### WHAT THE TASK REQUIRES
With the images removed, repeat the data below exactly.

### DATASET EXCERPT
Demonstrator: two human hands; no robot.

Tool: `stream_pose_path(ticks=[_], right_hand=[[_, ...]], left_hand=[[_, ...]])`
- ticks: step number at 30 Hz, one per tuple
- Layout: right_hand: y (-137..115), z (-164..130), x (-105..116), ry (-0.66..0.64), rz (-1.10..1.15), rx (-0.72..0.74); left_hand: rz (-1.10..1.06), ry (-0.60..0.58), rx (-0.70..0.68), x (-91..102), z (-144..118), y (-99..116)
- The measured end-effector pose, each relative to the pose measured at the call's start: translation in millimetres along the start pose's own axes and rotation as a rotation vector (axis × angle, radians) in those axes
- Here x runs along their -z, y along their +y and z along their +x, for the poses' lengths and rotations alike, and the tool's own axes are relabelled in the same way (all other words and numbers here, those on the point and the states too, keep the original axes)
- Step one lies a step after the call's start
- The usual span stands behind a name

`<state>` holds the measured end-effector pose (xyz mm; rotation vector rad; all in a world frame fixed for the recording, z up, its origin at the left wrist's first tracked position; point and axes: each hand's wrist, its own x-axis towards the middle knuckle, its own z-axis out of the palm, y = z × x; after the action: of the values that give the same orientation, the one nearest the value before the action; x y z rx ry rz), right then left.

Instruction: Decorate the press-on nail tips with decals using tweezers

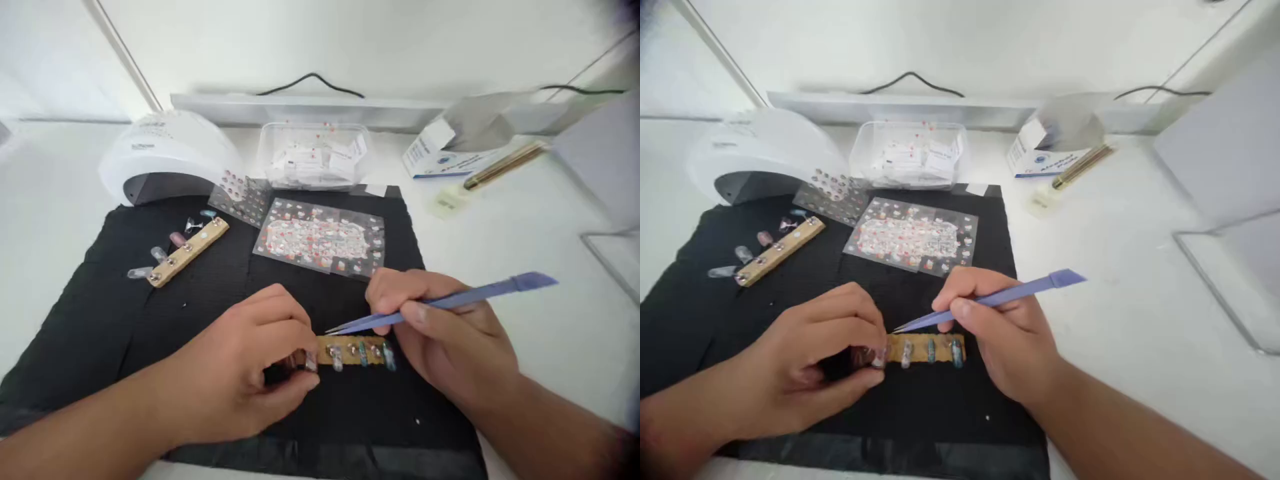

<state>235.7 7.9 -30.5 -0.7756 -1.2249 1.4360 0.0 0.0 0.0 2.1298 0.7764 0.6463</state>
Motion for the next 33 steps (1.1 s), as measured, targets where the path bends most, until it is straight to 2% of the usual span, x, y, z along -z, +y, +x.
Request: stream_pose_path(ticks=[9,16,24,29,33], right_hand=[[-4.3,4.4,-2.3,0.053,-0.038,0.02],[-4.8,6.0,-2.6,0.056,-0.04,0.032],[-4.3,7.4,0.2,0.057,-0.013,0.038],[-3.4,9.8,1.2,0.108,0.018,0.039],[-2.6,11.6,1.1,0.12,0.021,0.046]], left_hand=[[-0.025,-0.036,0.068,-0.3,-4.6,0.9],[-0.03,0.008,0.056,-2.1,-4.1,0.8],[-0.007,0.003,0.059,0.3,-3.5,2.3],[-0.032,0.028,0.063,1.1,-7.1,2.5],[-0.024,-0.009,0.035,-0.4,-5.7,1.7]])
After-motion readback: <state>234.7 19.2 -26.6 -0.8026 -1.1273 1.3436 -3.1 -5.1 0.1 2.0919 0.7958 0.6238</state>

### RESULT OF THIS EXERCISE
Demonstrator: two human hands; no robot.

Tool: `stream_pose_path(ticks=[_], right_hand=[[_, ...]], left_hand=[[_, ...]])`
- ticks: step number at 30 Hz, one per tuple
- Layout: right_hand: y (-137..115), z (-164..130), x (-105..116), ry (-0.66..0.64), rz (-1.10..1.15), rx (-0.72..0.74); left_hand: rz (-1.10..1.06), ry (-0.60..0.58), rx (-0.70..0.68), x (-91..102), z (-144..118), y (-99..116)
- The measured end-effector pose, each relative to the pose measured at the call's start: translation in millimetres along the start pose's own axes and rotation as a rotation vector (axis × angle, radians) in those axes
- Here x runs along their -z, y along their +y and z along their +x, for the poses' lengths and rotations alike, and the tool's own axes are relabelled in the same way (all other words and numbers here, those on the point and the states too, keep the original axes)
- Step one lies a step after the call's start
- The usual span stands behind a name

`<state>` holds the measured end-effector pose (xyz mm; rotation vector rad; all in a world frame fixed for the recording, z up, its origin at the left wrist's first tracked position; point and axes: each hand's wrist, its own x-axis towards the middle knuckle, its own z-axis out of the palm, y = z × x; after the action: of the values that give the same orientation, the one nearest the value before the action; x y z rx ry rz), right then left.

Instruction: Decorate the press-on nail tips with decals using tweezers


<state>235.7 7.9 -30.5 -0.7756 -1.2249 1.4360 0.0 0.0 0.0 2.1298 0.7764 0.6463</state>
Motion for the next 33 steps (1.1 s), as measured, targets where the path bends most, until it is straight to 2% of the usual span, x, y, z along -z, +y, +x.
Request: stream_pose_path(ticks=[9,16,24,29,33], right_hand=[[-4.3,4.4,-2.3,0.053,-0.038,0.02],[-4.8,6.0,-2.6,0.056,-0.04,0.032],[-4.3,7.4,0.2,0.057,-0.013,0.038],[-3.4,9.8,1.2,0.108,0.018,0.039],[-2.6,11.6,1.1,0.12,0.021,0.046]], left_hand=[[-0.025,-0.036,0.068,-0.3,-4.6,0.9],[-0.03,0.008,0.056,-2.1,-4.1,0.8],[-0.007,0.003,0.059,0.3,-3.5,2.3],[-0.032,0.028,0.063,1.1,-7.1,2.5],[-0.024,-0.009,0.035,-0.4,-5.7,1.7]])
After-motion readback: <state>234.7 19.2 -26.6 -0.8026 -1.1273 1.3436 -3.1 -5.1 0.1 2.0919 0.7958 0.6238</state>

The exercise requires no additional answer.